Task material:

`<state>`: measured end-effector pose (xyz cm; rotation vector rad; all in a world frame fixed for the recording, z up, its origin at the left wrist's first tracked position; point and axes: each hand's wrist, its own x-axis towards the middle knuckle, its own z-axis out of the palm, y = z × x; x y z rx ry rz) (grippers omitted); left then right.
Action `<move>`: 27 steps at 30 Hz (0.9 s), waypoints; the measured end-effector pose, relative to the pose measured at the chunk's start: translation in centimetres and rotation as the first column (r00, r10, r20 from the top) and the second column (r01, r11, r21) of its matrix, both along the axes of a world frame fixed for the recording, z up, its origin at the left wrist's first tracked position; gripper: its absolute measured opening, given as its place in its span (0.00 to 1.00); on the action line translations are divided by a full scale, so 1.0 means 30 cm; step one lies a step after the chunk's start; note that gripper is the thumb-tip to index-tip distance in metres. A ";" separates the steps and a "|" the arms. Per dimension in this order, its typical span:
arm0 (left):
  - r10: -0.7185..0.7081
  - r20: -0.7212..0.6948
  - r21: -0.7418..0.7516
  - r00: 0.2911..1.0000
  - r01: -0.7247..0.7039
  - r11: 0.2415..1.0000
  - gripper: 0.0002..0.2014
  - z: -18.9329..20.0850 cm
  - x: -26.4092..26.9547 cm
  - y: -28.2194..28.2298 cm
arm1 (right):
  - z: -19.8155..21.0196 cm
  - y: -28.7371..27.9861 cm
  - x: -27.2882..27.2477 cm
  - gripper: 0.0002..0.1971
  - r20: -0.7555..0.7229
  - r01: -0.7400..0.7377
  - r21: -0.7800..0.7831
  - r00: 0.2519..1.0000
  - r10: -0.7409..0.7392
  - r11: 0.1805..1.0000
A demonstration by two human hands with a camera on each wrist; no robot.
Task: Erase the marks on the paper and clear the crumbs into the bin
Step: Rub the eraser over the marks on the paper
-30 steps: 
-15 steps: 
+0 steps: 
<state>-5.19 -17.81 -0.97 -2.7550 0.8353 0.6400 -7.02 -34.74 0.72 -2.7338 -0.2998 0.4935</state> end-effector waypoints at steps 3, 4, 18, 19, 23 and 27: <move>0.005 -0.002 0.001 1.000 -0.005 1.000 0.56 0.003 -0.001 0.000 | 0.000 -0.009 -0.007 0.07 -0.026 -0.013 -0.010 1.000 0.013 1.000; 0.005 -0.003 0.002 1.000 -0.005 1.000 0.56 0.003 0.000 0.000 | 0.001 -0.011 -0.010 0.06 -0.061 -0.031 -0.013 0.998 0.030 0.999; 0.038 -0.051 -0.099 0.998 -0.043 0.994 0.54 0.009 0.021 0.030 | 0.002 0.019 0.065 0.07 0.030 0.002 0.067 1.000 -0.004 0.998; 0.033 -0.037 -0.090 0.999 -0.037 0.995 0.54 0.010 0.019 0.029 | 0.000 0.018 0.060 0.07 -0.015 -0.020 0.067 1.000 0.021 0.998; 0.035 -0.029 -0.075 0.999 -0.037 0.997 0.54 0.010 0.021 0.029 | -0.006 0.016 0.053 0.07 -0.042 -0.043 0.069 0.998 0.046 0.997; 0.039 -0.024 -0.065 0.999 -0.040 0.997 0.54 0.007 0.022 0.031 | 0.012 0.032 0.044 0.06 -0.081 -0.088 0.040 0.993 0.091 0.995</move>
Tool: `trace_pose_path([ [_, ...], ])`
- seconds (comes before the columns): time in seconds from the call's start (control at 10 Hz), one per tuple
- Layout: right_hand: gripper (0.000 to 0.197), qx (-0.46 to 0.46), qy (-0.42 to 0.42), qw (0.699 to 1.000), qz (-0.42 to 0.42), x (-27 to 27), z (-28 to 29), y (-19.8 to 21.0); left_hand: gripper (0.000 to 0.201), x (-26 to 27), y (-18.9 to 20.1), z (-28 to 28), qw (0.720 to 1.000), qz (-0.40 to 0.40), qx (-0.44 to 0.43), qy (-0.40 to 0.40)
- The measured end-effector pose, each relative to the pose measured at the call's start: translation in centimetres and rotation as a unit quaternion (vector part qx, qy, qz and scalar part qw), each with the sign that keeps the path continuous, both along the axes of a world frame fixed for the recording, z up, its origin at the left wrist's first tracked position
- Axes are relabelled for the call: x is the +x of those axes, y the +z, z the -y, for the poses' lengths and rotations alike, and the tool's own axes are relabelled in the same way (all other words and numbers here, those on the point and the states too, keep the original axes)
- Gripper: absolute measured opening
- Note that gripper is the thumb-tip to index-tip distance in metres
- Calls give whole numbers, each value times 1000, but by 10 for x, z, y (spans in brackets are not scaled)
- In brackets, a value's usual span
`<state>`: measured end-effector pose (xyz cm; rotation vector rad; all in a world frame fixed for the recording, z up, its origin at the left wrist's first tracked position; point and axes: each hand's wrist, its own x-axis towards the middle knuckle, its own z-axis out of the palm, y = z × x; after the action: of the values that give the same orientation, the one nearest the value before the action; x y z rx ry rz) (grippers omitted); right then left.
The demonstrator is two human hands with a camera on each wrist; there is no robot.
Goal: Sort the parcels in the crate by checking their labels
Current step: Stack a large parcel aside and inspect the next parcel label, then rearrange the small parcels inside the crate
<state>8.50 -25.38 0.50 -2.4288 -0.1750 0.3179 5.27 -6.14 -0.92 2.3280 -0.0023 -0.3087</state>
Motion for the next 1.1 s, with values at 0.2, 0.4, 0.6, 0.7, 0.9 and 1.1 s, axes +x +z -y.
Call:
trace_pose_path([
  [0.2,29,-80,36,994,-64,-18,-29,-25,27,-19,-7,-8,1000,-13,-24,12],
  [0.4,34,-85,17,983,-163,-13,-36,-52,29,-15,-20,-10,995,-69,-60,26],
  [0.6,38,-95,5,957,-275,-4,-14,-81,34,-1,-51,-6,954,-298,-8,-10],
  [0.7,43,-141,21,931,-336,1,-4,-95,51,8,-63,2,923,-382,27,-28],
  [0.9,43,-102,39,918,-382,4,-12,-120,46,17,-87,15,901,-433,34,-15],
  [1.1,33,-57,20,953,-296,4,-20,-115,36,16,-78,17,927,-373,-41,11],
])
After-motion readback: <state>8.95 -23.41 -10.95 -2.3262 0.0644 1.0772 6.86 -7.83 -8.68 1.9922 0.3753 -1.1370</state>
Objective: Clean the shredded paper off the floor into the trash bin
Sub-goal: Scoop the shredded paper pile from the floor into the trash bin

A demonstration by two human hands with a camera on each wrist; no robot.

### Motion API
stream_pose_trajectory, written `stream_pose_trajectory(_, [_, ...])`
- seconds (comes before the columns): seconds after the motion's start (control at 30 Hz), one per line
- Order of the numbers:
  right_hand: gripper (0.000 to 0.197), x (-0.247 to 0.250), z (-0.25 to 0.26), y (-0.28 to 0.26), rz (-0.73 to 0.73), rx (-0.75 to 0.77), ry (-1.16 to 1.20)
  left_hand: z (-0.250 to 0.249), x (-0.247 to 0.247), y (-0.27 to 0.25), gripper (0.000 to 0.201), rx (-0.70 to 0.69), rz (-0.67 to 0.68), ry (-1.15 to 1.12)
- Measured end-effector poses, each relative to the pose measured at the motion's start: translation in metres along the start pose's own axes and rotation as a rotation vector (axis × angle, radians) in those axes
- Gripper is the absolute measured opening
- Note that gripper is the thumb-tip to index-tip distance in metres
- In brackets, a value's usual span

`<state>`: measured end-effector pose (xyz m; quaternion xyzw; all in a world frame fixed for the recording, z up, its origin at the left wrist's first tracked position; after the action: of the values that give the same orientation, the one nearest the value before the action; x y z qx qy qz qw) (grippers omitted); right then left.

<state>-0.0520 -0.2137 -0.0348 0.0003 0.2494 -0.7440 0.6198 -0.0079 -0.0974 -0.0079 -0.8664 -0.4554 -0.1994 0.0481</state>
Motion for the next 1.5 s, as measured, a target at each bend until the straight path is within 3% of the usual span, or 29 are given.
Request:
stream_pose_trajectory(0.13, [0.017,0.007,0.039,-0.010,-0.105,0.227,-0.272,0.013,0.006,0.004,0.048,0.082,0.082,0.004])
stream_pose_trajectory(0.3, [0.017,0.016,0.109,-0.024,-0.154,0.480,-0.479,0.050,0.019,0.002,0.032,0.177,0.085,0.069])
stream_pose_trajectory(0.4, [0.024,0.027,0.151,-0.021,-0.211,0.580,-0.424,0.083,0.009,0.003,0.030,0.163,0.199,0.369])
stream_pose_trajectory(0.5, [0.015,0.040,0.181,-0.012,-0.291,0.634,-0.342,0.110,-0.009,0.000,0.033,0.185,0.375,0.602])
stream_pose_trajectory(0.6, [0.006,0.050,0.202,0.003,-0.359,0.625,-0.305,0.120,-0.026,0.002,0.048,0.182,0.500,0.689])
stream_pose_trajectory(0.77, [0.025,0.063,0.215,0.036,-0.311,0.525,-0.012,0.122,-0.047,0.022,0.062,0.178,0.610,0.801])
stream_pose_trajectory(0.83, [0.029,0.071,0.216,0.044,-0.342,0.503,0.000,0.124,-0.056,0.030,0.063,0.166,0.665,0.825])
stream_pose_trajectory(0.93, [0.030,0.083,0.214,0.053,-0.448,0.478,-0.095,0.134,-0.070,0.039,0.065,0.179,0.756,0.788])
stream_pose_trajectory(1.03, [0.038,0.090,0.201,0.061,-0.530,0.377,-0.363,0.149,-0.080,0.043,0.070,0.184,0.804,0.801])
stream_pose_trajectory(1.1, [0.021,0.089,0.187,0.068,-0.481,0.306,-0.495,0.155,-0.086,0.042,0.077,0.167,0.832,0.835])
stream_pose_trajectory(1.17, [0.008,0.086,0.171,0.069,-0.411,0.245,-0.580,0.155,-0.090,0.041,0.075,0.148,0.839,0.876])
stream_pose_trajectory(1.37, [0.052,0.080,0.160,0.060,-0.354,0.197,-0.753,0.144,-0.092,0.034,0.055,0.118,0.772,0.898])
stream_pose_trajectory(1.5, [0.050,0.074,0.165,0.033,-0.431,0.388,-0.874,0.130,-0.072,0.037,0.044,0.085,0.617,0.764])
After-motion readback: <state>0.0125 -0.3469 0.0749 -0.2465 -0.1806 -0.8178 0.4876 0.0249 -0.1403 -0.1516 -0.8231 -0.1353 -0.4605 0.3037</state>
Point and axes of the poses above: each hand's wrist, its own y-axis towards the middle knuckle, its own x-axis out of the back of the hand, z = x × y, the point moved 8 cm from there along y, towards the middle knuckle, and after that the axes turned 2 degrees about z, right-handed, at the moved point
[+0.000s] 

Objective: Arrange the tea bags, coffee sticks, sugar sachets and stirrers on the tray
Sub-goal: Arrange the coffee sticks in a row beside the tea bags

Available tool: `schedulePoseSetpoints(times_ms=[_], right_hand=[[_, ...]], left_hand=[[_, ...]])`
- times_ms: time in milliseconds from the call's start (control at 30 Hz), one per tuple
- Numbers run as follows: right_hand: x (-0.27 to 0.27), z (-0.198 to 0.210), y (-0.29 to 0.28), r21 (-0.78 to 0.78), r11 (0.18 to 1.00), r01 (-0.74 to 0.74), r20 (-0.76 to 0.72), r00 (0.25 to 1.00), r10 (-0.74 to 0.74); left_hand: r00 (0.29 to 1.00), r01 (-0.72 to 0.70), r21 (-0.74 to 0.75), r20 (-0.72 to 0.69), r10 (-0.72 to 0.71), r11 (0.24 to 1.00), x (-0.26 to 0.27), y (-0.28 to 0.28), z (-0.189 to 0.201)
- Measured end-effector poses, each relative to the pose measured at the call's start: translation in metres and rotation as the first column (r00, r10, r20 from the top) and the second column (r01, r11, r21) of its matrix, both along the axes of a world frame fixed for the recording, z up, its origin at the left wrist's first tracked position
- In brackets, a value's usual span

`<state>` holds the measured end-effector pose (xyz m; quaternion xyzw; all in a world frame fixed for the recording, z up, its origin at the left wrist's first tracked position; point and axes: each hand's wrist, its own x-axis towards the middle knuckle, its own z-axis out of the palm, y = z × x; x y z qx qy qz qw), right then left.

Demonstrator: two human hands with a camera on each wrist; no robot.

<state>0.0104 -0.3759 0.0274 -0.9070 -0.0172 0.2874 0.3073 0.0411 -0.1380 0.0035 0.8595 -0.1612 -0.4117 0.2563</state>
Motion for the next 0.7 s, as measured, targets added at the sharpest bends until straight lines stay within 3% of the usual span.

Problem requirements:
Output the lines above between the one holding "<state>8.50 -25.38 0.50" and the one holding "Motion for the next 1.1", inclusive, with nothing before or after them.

Answer to this task:
<state>8.50 -25.38 0.50 -2.4288 -0.1750 0.3179 5.27 -6.14 -0.92 2.3280 -0.0023 -0.3087</state>
Motion for the next 1.1 s, with values at 0.2, 0.4, 0.6, 0.7, 0.9 and 1.1 s, axes +x +z -y.

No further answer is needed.